Pippin is a set of technologies designed by Apple Computer for Bandai Digital Entertainment Corporation in Japan. Pippin lets you run specially-modified Macintosh CD-ROMs on a low-cost player that plugs into a standard television set. Runs on a PowerPC 603 processor.
Technical Specifications
Hardware
- 66MHz PowerPC 603 RISC microprocessor
- Superscaler, three instructions per clock cycle
- 8KB data and 8KB instruction caches
- IEEE standard single and double precision Floating Point Unit (FPU)

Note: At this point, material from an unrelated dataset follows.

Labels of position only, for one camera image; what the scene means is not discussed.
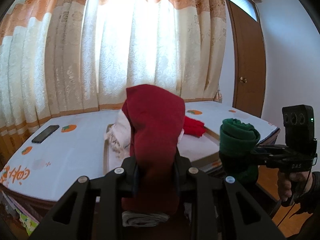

- 6MB combined system and video memory, advanced architecture
- Easy memory expansion cards in 2, 4 and 8MB increments
- 128K SRAM store/restore backup
- 4X CD-ROM drive
- Two high-speed serial ports, one of which is GeoPort ready
- PCI-compatible expansion slot
- Two ruggedized ADB inputs
- Supports up to four simultaneous players over Apple Desktop Bus (ADB)
- Will support standard ADB keyboards and mice with connector adapters
Video
- 8-bit and 16-bit video support
- Dual frame buffers for superior frame-to-frame animation
- Support for NTSC and PAL composite, S-Video and VGA (640x480) monitors
- Horizontal and vertical video convolution
Audio
- Stereo 16-bit 44kHz sampled output
- Stereo 16-bit 44kHz sampled input
- Headphone output jack with individual volume control
- Audio CD player compatibility
Software
- Runtime environment derived from Mac OS
- PPC native version of QuickDraw
- Reduced system memory footprint (computer specific features removed)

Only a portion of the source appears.